– Дружба, – согласилась я, обняла его за шею и положила голову на плечо.
В другой ситуации и с другим человеком это было бы обидно, но не с Марковым. Потому что у нас действительно дружба – окрепшая из хрупкого зародыша, согретая разговорами и шутками, проверенная на прочность Соломинцевым. А вместе Рома гораздо лучше смотрится с Катей. Дам им… месяц! Если нет – пусть боятся.
Еще пара танцев с Ромкой, долгие разговоры с Катей – в основном, о Маркове, потому что мне безумно хотелась посеять в эту прелестную головку нужные мысли. Время утекало, минуты сменяли друг друга. Дед сбежал домой, объявив, что на всю ночь помещение достается молодежи, – но предупредил, что повсюду камеры, так что если что-то будет «испорчено» тем или иным образом, коллектив ждет круговая порука. Тамада развлекала желающих, но скоро и она должна была отчалить.
Было около одиннадцати – прошло всего пять часов, но те, кто заведомо желал упиться, уже повстречались с белым другом в уборной. Все шло своим чередом.
Соломинцев как в воду канул. Пропал без вести. О том, куда он делся, знал, наверное, только Ромка, потому что совершенно не волновался: танцевал, жевал бутерброды, запивал соком. Наслаждался вечеринкой. На Стаса ему было наплевать. И тебе, Энжи, тоже наплевать – запомни!
А потом, когда уровень опьянения достиг максимума, а здравомыслие – минимума, по залу поползли шепотки, передаваясь всем, до кого могли дотянуться зачинщики. Когда мы с Катюшей спокойно сидели и поедали очередной салатик, собираясь вскоре отправляться домой, рядом оказалась та самая обожающая Соломинцева Леночка. Она протягивала шапку, внутри которой виднелись маленькие белые клочки.
– Вытяни бумажку?
Я, чтобы поскорей отвязаться от нее, даже не подумала и, протянув руку, достала первый попавшийся обрывок. Взглянула на него – крестик. Посмотрела более осмысленно, соображая, что дело нечисто. Что это значит?

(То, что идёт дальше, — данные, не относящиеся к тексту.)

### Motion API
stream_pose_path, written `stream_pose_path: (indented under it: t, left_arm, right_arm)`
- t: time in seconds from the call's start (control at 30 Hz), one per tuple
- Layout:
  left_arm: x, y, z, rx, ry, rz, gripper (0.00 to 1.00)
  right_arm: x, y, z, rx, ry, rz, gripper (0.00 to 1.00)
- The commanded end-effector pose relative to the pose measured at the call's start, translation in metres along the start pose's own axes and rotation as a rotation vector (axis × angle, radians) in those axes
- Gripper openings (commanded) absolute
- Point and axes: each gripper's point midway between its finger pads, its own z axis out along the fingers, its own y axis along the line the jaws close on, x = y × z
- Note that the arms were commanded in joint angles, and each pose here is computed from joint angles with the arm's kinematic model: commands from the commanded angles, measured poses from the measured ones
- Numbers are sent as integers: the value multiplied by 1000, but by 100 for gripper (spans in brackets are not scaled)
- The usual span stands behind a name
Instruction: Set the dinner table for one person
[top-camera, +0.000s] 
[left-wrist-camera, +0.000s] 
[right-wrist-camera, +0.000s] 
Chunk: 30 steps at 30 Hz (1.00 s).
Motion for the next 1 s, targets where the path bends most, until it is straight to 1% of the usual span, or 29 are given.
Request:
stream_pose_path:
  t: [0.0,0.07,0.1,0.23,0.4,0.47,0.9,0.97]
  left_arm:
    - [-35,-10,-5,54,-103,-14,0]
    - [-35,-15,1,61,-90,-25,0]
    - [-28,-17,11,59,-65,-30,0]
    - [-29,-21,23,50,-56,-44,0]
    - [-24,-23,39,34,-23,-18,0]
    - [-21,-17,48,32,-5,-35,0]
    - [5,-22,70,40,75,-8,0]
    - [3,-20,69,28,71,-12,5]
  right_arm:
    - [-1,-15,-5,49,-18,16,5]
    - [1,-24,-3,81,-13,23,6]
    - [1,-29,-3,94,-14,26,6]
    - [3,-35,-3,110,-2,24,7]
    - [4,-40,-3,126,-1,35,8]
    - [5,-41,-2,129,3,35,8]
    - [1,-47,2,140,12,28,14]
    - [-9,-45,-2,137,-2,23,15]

– Это… что? – в последний момент успела остановить я Лену.
– Как что? Традиция! – Она похлопала глазами. – Я тоже тянула, но не повезло. – И продемонстрировала пустую бумажку.
– И в чем же заключается «традиция»? – подбодрила ее я.

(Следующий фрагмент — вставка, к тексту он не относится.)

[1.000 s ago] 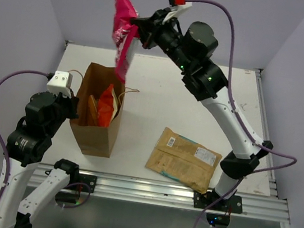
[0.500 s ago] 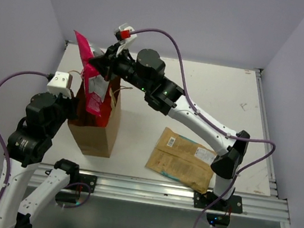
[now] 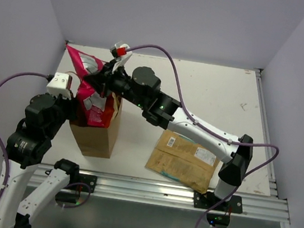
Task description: Place the snacks into the paper bag
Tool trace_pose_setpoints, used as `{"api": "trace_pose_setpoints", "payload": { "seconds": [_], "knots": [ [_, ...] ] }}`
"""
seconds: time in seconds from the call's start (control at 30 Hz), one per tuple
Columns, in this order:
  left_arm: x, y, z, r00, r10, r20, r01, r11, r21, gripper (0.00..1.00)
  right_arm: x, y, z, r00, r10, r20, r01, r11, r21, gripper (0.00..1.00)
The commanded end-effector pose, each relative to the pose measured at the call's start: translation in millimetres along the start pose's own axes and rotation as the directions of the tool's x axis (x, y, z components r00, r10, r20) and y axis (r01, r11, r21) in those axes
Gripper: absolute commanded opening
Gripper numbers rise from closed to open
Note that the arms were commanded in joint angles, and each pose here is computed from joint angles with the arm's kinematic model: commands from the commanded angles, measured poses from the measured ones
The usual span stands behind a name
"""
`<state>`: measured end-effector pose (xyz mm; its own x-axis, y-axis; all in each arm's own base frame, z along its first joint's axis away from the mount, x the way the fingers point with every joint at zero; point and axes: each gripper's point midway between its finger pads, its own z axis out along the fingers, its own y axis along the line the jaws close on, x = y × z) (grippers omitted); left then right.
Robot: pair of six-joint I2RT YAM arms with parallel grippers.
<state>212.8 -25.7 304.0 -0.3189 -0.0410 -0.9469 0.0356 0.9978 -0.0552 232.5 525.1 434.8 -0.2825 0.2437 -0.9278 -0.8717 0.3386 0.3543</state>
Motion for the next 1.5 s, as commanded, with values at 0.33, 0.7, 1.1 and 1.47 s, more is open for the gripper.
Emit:
{"api": "trace_pose_setpoints", "payload": {
  "seconds": [0.33,0.7,1.1,1.47],
  "knots": [
    [-14,-1,-2,0.998,0.012,0.066,-0.012,1.0,0.002,0.0,55,74,-9,0.988,0.129,-0.082,-0.139,0.982,-0.13,0.0],
    [-12,1,-4,0.997,0.014,0.074,-0.014,1.0,-0.004,0.0,68,81,-29,0.976,0.177,-0.125,-0.192,0.975,-0.116,0.0],
    [-14,1,-6,0.997,0.013,0.078,-0.013,1.0,-0.005,0.0,11,18,-74,0.971,-0.179,-0.16,0.215,0.946,0.244,0.99],
    [-17,3,-6,0.997,0.016,0.082,-0.014,1.0,-0.019,0.0,-41,-22,-89,0.932,-0.344,-0.116,0.36,0.827,0.433,0.99]
  ]
}}
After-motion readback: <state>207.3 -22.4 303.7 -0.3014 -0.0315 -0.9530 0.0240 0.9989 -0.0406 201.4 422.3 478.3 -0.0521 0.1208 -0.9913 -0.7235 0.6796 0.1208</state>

Ленка охнула, падая на ближайший стул, и окинула нас с Катей удивленным взглядом. Мы ответили скептическими. Я для полноты эффекта выложила на стол бумажку с крестиком.
– Так свидания же… – пробормотала Лена. – Участвуют все одинокие до тридцати пяти лет. Вдруг повезет?
С горем пополам из нее удалась вытрясти все подробности «молодежной забавы», проводимой на каждом мероприятии компании после ухода шефа. Все подозревали, что дед о ней знал, но не ругался, а значит, поощрял продолжать.
Итак, в офисе имелось четыре комнаты отдыха: по одной на каждом этаже. Ближе к полуночи – они что, оборотни? – из закромов вытаскивались две шапки со жребием. В каждой множество белых листков и всего четыре меченых. Счастливая случайность отбирала восемь участников, среди которых потом устраивались пресловутые свидания вслепую. Совсем вслепую. Участникам завязывали глаза, выбирали секундантов и отправляли с ними в комнаты. Повязки не разрешалось снимать, пока не угадаешь, кто сидит перед тобой.
Абсолютная. Бесповоротная. Бесконечная. Тупость!
Я честно собиралась отказаться, сбежать к чертовой матушке, чтобы провести ближайшее время дома, в тишине и спокойствии. Но Кате идея понравилась. А если подруга что-то решила, отвертеться сложно.
– Нет-нет-нет, я никуда не уйду. Ты участвуешь, я – секундант. Будет весело! – затараторила она, когда Лена убежала раздавать жребий остальным.
– Чем же? Меня засунут в комнату с незнакомцем, с которым еще придется поддерживать беседу.
– Вас же не целоваться заставляют, а разговаривать. Я буду рядом, или в комнате, или за дверью. К тому же, сама знаешь, у меня легкая рука. Вытяну тебе самого красавчика.
Сопротивляться не было смысла, поэтому я грустно кивнула. Ничего, поговорю немножко и уйду. А у Катюши рука действительно легкая, ни разу не подводила.